Since 1972, the Medieval Manor has promised a raunchy romp through the Middles Ages. I’m all for bawdy humor, but I’ve never been one for the classics. In school we read The Canterbury Tales, a text pretty much designed for the teenage boy—all farts and sex. I found it mind-numbing. Even the kids who made swords out of PVC piping were bored.

However, I appreciated the tome’s enthusiasm for ale. And as my friends and I settled into our communal table on a blustery winter’s night, we were delighted to learn from our “primary beer wench” that flagons came in both light and dark varieties: Busch Light or Michelob Amber Bock. OK, so there’s no mead on tap. Authenticity isn’t what you’re paying for, a point hammered home when the court jester introduced himself with a penguin masturbation joke and our wench removed the lid from our appetizer: medieval pita pizza.

As we merrily crunched away, the festivities began with a rousing guitar number from the minstrel Bill. (The jester calls himself Squeegee and there’s an oaf named Sponge, but apparently Bill is a proud man.) The show proceeds in stages, as the cast, led by a king dressed regally in black tights, performs songs and skits until it’s time to eat another course with your bare hands. After a winning spot of repartee concerning the queen’s butt, faux dragon soup was ladled from a metal bucket.

“They didn’t have celery in the Middle Ages,” said my friend Casey, suddenly looking for historical accuracy as Squeegee referenced the iPod.

“How do you know?” I whispered.

“I was an art history minor.”

Oh, well there’s no arguing that. Please, have some more of the dark.

It’s all a bit ridiculous, but supping from my own bowl, I found it easy to tumble into the revelry. Save for a group of stone-faced dunces in the front row sipping pink lemonade and looking like serfs who’d lost their cows to famine, we all were getting into the spirit. The king decreed, “Eat, drink and be merry,” and we obeyed.

Still, it’s not all frivolity. The show hits a low point when the wenches gather for an anti-war ballad. If anything, it could have used a sword fight or two. But the formula must be working, as the content and the cast rarely change.

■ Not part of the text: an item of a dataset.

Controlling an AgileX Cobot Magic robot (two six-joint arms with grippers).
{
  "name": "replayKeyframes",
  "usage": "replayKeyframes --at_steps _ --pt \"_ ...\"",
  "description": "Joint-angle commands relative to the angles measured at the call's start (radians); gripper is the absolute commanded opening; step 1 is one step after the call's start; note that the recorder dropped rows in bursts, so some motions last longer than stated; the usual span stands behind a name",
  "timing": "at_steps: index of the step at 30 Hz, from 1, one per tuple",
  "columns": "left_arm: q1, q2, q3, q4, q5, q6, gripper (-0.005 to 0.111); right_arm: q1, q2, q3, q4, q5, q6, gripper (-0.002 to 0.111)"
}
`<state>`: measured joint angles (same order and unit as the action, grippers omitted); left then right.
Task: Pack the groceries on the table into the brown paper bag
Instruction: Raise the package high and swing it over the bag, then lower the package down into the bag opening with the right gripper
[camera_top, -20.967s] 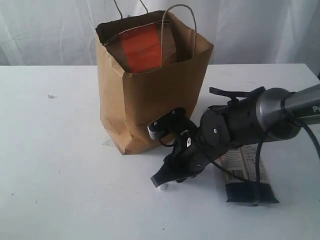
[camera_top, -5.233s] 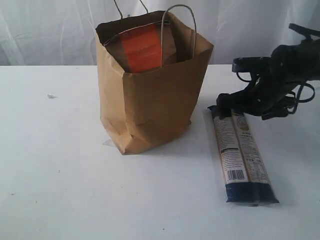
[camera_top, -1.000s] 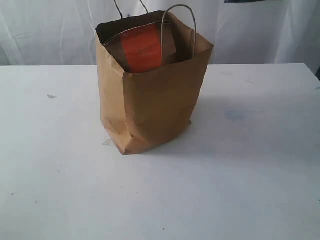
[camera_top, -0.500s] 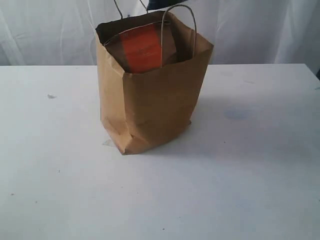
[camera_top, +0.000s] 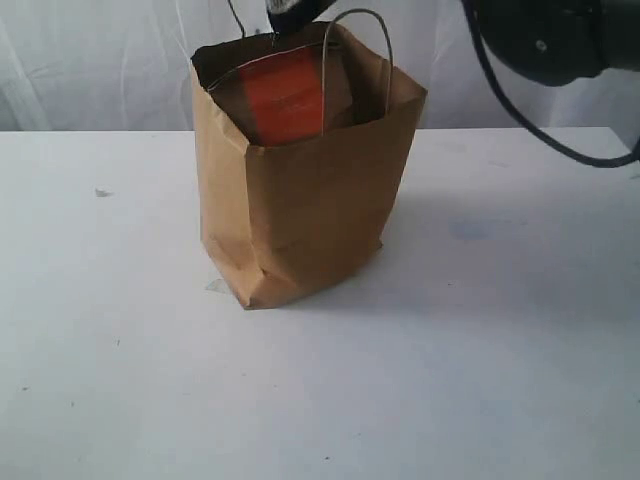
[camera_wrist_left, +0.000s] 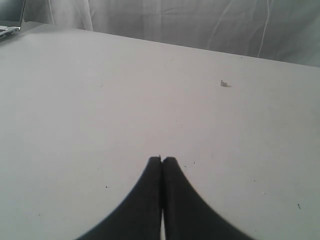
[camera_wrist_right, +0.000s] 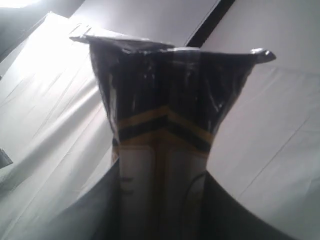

I can’t commit to a channel, yet here’s a man who’s spent 19 years as Squeegee, a man who smiled as he shared a post-performance beer with his king and accepted a pickled thanks from us.

“I liked our wench,” said my friend Adam later, as we discussed the show’s merits. “I would recommend it, as a Bostonian, as something to knock off your checklist. But I was looking forward to the old English arts, thys and thous. That was my one letdown.”

I found the omission a blessing and hereby decree: If Chaucer isn’t your thing, the Medieval Manor might be.